A expressão aeterna veritas (“verdade eterna”), no singular, encontra-se registada na obra de Cícero De Natura Deorum, um estudo sob a forma de diálogo científico que compara e critica as diversas opiniões a respeito dos deuses formuladas por diversas escolas de filosofia. S.to Agostinho empregou este termo para designar a verdade de Deus. Segundo ele, a consciência humana que conhece confirma a existência de Deus. A racionalidade é o meio pelo qual o nosso sentido interior (a alma) acessa as verdades eternas, imutáveis e universais. Os seres humanos mutáveis e contingentes não podem conhecê-las por um contacto direto, mas pela mediação de “leis” ou “normas”, consequente da iluminação divina. Tal compreensão foi paradigmática na Idade Média.

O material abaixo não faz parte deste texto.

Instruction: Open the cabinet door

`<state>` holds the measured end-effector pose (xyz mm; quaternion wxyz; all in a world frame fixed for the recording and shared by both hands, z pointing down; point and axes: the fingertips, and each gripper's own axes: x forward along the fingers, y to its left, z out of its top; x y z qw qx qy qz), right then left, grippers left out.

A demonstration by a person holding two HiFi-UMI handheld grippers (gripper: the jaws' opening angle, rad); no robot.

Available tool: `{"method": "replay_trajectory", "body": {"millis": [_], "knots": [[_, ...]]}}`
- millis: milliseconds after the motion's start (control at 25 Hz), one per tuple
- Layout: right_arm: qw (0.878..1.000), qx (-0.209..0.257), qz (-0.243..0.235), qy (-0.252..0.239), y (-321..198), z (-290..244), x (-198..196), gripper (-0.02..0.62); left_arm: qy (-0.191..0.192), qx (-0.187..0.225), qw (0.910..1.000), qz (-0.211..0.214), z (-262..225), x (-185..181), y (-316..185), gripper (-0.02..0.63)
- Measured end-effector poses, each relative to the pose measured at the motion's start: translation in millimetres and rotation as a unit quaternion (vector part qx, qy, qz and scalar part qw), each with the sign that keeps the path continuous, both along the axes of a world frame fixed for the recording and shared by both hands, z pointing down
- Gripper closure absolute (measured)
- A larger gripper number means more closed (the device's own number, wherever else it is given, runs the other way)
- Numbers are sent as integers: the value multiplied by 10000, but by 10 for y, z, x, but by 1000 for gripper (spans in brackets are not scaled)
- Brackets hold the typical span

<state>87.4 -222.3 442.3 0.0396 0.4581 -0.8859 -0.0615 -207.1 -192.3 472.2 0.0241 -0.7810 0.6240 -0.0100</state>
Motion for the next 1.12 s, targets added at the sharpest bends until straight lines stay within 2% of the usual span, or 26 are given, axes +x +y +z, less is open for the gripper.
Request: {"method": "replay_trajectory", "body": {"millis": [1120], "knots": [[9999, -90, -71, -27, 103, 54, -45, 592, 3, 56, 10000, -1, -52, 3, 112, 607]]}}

Na Modernidade, Descartes concebeu as verdades eternas como coisa, equiparando-as às verdades matemáticas, físicas, morais e metafísicas. Assim, as verdades eternas não constituem uma classe exclusiva, como acontecia na escolástica. Para Descartes, sustentar esse conceito representava um dever para a possibilidade do conhecimento de Deus, que é simples, livre, indiferente, perfeito e incompreensível. O ser humano pode conhecê-lo através das verdades criadas por Ele. Eis todas as ocorrências do termo “verdades eternas” no corpus cartesiano: DESCARTES, 1964-1976, AT, I, 145-146; AT, I, 149-150; AT, I, 151-153; AT, II, 138; AT, IV, 118-119; AT, V, 223-224; AT, V, 272; AT, VII, 380; AT, VII, 431-43; AT, VII, 435-436. Posteriormente, Spinoza serviu-se dessa doutrina cartesiana e reelaborou-a em função dos próprios objetivos filosóficos.
Schelling propõe um debate que faz emergir o tema da relação entre o intelecto e a vontade divina e as verdades eternas, daí as diversas referências ao pensamento escolástico e a Descartes, Bayle e Leibniz. No seu Tratado sobre a Fonte das Verdades Eternas, este autor procura repensar a antiga divisão entre essência e realidade (Wirklichkeit). No âmbito da essência estaria a eternidade e a necessidade, e no âmbito da realidade, a mutabilidade e a contingência. Para Schelling, o reino das essências, i.e., das verdades eternas, é um só com o reino das possibilidades.
Enfim, ao longo da história do pensamento ocidental, a compreensão das verdades eternas distingue-se pelo seu objeto e oscila entre a possibilidade e a impossibilidade de as conhecermos. Para muitos místicos, essas verdades são almejadas nas suas contemplações.
Bibliog.: BOEHNER, Philotheus e GILSON, Étienne, História da Filosofia Cristã. Desde as Origens até Nicolau de Cusa, 2.ª ed., Petrópolis, Vozes, 1982; CÍCERO, De Natura Deorum, liv. i, Darmstadt, Wissenschaftliche Buchgesellschaft, 1968; DESCARTES, René, Oeuvres de Descartes, 11 vols., Paris, Vrin, 1964-1976; SANTO AGOSTINHO, A Trindade, São Paulo, Paulus, 1994; SCHELLING, Friedrich, Ausgewählte Werke, Kelowna, Musaicum Books, 2018; SPINOZA, Ética, São Paulo, Autêntica, 2017.